Data listing =>
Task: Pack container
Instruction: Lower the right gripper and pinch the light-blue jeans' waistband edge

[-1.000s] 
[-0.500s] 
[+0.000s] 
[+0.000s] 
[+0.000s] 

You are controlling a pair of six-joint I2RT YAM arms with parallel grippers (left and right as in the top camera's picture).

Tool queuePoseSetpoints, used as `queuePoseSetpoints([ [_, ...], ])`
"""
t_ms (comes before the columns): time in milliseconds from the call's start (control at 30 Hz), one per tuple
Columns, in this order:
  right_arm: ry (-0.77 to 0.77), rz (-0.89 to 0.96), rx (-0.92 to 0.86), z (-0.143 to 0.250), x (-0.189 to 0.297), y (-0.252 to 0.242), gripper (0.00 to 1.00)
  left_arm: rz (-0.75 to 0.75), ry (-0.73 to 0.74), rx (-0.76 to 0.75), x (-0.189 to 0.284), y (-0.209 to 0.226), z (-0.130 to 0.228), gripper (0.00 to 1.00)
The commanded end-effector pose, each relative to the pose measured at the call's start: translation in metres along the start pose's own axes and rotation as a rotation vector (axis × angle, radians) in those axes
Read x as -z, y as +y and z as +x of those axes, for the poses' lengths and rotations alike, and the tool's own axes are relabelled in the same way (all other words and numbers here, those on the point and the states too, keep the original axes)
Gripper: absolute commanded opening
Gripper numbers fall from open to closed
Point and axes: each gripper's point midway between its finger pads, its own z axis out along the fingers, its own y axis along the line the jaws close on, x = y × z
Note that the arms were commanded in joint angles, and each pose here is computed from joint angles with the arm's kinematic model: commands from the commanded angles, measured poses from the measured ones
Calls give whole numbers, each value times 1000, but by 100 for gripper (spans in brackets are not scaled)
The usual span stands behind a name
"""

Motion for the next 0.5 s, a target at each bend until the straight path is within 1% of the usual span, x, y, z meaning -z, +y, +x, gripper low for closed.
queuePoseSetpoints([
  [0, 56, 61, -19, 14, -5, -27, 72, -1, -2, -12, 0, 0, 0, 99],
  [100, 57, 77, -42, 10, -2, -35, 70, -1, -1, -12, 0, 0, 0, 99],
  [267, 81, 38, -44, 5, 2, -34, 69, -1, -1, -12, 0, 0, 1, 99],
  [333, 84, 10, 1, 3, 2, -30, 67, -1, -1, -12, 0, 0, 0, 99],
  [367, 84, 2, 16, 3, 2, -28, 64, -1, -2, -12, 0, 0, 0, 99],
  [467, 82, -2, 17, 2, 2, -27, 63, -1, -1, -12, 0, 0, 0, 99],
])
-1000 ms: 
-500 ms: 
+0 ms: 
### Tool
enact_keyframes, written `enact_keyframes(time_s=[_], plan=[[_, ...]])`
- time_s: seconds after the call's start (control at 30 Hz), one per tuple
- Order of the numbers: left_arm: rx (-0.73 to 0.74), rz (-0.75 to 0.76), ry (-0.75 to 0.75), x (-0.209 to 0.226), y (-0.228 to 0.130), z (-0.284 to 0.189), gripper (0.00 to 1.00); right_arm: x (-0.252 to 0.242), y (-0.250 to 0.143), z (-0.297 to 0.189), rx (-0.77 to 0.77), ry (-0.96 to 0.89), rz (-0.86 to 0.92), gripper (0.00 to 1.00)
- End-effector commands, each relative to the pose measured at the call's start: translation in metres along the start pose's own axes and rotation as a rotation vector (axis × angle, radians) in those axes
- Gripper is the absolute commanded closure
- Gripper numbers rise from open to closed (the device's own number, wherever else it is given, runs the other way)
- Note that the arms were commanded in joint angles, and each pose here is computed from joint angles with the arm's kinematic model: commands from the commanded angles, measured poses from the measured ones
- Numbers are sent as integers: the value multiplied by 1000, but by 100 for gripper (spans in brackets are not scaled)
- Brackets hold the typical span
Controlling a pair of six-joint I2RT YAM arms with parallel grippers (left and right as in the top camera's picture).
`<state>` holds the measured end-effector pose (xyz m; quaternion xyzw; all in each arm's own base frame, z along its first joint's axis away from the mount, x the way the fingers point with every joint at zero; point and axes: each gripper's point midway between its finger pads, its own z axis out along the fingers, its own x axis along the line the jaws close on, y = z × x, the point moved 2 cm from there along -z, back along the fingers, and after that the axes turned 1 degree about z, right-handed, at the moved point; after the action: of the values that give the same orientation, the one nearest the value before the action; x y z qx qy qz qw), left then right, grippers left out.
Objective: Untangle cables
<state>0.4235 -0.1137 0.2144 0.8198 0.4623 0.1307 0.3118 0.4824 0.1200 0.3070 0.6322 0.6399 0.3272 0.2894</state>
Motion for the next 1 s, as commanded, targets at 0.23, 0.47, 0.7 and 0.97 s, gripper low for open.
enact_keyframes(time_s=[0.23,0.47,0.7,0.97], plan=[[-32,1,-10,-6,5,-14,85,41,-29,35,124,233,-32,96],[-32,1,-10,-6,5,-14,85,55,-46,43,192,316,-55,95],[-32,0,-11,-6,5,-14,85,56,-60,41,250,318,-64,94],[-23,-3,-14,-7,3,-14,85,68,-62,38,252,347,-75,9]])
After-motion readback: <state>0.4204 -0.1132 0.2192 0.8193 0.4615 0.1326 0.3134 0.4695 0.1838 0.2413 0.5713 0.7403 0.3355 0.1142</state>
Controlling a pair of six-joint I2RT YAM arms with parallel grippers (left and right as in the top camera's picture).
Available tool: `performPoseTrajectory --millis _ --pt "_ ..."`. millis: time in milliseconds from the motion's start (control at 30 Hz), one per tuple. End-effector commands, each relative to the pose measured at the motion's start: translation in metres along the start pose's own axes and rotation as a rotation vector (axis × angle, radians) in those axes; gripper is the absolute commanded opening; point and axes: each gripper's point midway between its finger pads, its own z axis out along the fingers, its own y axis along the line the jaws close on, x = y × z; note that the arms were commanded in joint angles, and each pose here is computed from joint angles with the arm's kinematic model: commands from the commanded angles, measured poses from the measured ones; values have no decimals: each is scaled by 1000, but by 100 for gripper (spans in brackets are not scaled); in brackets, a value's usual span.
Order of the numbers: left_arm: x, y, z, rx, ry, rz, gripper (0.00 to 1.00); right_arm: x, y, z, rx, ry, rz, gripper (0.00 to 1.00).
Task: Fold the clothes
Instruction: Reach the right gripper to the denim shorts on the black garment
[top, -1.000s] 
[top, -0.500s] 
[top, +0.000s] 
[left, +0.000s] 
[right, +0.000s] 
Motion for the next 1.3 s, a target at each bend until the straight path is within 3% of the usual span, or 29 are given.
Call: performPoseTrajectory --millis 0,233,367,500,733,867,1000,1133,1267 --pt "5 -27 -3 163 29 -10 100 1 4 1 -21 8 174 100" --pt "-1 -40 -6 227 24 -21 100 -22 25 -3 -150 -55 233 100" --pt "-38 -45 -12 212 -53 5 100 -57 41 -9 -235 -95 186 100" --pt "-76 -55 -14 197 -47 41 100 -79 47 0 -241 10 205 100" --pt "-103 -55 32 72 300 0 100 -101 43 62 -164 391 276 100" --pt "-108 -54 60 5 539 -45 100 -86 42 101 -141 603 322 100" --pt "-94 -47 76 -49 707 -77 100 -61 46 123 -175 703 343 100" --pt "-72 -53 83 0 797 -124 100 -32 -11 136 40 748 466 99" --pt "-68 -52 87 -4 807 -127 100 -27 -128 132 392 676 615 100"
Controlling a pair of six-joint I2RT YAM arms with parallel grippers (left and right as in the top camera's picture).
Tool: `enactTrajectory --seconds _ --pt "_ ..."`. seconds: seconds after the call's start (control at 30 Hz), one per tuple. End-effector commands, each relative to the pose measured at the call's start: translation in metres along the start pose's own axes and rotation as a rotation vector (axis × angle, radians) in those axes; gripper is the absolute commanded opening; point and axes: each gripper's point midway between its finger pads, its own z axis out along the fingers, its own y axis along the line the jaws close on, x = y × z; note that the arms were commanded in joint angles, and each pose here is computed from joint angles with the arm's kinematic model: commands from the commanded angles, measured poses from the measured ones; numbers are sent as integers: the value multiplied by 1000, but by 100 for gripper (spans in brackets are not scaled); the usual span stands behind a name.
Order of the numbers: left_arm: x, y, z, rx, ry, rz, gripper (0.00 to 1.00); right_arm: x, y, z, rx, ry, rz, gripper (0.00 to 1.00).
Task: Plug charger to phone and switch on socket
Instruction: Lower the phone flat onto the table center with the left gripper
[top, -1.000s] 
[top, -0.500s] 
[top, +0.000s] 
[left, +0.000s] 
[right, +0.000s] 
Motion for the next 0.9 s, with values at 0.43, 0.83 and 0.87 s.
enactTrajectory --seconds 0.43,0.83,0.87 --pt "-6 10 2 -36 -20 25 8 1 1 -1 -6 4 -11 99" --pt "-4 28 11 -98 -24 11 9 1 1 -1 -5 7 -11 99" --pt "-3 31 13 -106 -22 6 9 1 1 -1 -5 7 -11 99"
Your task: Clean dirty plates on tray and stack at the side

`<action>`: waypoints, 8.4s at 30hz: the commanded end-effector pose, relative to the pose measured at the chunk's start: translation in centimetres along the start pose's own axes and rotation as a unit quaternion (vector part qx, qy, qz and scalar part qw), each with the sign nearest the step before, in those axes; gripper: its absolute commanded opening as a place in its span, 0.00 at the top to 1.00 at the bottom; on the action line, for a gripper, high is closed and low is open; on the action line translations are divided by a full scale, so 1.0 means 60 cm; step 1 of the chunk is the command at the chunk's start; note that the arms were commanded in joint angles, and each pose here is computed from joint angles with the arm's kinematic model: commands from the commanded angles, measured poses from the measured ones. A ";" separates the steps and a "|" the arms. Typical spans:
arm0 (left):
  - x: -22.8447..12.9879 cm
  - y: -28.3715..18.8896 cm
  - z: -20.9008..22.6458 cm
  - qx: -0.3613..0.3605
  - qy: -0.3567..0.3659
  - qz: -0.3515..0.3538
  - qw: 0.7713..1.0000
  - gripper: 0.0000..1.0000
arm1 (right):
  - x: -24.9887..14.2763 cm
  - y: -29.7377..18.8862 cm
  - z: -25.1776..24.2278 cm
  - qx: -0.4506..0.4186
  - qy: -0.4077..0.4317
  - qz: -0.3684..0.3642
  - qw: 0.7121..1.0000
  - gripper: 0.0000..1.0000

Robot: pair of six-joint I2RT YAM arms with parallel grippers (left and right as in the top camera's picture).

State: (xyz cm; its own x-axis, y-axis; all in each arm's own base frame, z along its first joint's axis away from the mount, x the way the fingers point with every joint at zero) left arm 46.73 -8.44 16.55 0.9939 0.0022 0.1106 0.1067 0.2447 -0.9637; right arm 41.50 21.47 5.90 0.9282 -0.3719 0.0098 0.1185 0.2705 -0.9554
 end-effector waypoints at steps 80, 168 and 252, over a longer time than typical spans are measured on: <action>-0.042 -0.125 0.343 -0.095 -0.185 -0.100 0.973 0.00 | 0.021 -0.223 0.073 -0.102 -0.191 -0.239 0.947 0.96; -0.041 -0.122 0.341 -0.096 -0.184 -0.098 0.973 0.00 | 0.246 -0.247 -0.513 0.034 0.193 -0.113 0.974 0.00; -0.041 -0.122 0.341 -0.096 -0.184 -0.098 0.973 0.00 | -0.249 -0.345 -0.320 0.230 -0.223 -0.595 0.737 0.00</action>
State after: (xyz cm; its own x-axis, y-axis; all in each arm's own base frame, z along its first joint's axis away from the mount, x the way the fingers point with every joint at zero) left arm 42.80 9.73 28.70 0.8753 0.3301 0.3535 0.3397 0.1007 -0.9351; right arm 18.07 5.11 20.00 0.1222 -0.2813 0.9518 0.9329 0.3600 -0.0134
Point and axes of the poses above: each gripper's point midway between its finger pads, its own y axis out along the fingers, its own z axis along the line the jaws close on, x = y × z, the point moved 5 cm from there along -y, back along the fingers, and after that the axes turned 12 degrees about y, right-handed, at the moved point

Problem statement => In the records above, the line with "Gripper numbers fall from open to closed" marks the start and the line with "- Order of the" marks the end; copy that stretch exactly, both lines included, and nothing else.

Expected output =>
Gripper numbers fall from open to closed
Point and axes: each gripper's point midway between its finger pads, its own z axis out along the fingers, its own y axis along the line the jaws close on, x = y × z
Note that the arms were commanded in joint angles, and each pose here is computed from joint angles with the arm's kinematic model: commands from the commanded angles, measured poses from the measured ones
Calls give whole numbers, each value times 1000, but by 100 for gripper (spans in brackets are not scaled)
The usual span stands behind a name
"""

Motion for the next 0.5 s, a target at each bend until the straight path is within 1% of the usual span, x, y, z meaning -z, +y, +x, gripper low for closed.
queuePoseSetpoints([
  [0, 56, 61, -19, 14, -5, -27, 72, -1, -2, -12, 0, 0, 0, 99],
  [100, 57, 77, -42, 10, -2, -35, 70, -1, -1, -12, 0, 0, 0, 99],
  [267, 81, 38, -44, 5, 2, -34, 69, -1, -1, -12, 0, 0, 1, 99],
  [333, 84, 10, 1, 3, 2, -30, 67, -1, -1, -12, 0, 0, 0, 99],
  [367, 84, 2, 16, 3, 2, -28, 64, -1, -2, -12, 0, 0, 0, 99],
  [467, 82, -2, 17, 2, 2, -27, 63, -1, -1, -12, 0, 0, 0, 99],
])
-1000 ms: 
-500 ms: 
+0 ms: 
### Tool
enact_keyframes, written `enact_keyframes(time_s=[_], plan=[[_, ...]])`
- time_s: seconds after the call's start (control at 30 Hz), one per tuple
- Order of the numbers: left_arm: rx (-0.73 to 0.74), rz (-0.75 to 0.76), ry (-0.75 to 0.75), x (-0.209 to 0.226), y (-0.228 to 0.130), z (-0.284 to 0.189), gripper (0.00 to 1.00); right_arm: x (-0.252 to 0.242), y (-0.250 to 0.143), z (-0.297 to 0.189), rx (-0.77 to 0.77), ry (-0.96 to 0.89), rz (-0.86 to 0.92), gripper (0.00 to 1.00)

No further work remains on this exercise.